Enfin, M. de Chalusse me prit le bras et m’entraîna.
Dans la rue, nous attendait une voiture moins belle que celle qui était venue me prendre à mon atelier, mais beaucoup plus vaste et chargée de malles et de coffres.
Elle était attelée de quatre chevaux gris conduits par des postillons portant l’uniforme de la poste de Paris.
– Montez, mon enfant, me dit M. de Chalusse.
J’obéis, plus morte que vive, et je me plaçai, comme il me l’indiquait, sur la banquette du fond.
Lui-même, alors, monta et se plaça en face de moi.
Ah!.. ce fut là, monsieur, une de ces émotions dont la seule pensée, bien des années après, remue l’âme jusqu’en ses plus intimes profondeurs…
Sur la porte de l’hospice, toutes les sœurs se pressaient, fondant en larmes; Mme la supérieure même pleurait sans chercher à se cacher.
– Adieu!.. me criaient-elles, adieu, chère fille aimée, adieu, chère petite… souvenez-vous de vos vieilles amies… nous prierons Dieu pour votre bonheur.
Dieu ne devait pas les entendre.
Sur un signe de M. de Chalusse, un laquais ferma la portière, les postillons firent claquer leur fouet et la lourde berline partit à fond de train.

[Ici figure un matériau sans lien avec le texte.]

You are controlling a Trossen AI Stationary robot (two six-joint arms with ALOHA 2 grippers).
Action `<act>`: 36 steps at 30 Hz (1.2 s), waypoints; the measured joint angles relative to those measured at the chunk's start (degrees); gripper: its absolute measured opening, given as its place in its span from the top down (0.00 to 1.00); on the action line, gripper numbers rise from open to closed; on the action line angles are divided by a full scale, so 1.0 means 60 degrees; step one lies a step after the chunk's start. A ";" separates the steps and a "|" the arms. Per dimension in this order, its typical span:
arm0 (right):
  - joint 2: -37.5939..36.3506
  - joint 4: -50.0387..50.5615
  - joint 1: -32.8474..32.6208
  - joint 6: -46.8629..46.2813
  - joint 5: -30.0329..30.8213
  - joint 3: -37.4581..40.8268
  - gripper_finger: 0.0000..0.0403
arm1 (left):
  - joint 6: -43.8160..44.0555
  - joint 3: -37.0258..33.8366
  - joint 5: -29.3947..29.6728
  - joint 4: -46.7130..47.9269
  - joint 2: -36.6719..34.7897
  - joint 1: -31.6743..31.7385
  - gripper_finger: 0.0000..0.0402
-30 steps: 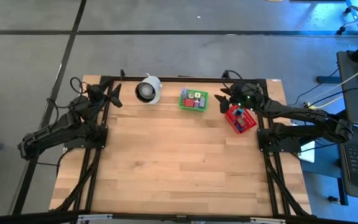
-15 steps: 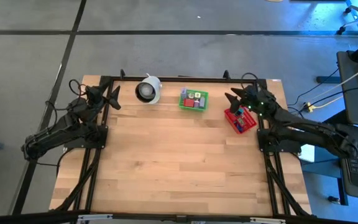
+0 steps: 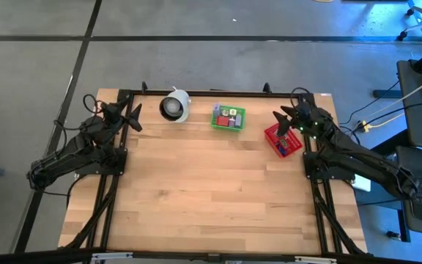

Le sort en était jeté… Il y avait comme un abîme désormais entre moi et cet hospice, où à peine née j’avais été apportée à demi morte, enveloppée de langes dont les angles chiffrés avaient été coupés.
Je sentais que mon passé m’échappait, quel serait l’avenir? Mais j’étais trop hors de moi pour réfléchir, et blottie dans un angle de la voiture, j’épiais M. de Chalusse avec la poignante angoisse de l’esclave qui étudie son nouveau maître.
Ah!.. monsieur, quelle stupeur tout à coup!..
La physionomie du comte changea comme s’il eût laissé tomber un masque, ses lèvres tremblèrent, des éclairs de tendresse jaillirent de ses yeux et il m’attira à lui en s’écriant:
– Oh! Marguerite!.. Ma Marguerite adorée!.. Enfin, enfin!..
Il sanglotait ce vieux homme, que dans mon ignorance j’avais jugé plus froid et plus insensible que le marbre, il m’étreignait entre ses bras, il me meurtrissait de ses baisers.
Et moi, je me sentais affreusement bouleversée par des sentiments étranges, inconnus, indéfinissables… Mais je ne tremblais plus…
Une voix au dedans de moi me criait que c’était comme une chaîne mystérieuse brusquement rompue, qui tout à coup se renouait entre M. de Chalusse et moi.
Et cependant, je me rappelais les explications de la supérieure de l’hospice; ce miracle en ma faveur, cette admirable intervention de la Providence, dont elle m’avait parlé.
– Ce n’est donc pas le hasard, monsieur le comte, demandai-je, qui a décidé votre choix entre toutes les orphelines?
Ma question parut le confondre.
– Pauvre Marguerite, murmura-t-il, chère fille adorée, voici des années que je prépare ce hasard!..
A l’instant même, toutes les histoires romanesques de l’hospice me revinrent en mémoire.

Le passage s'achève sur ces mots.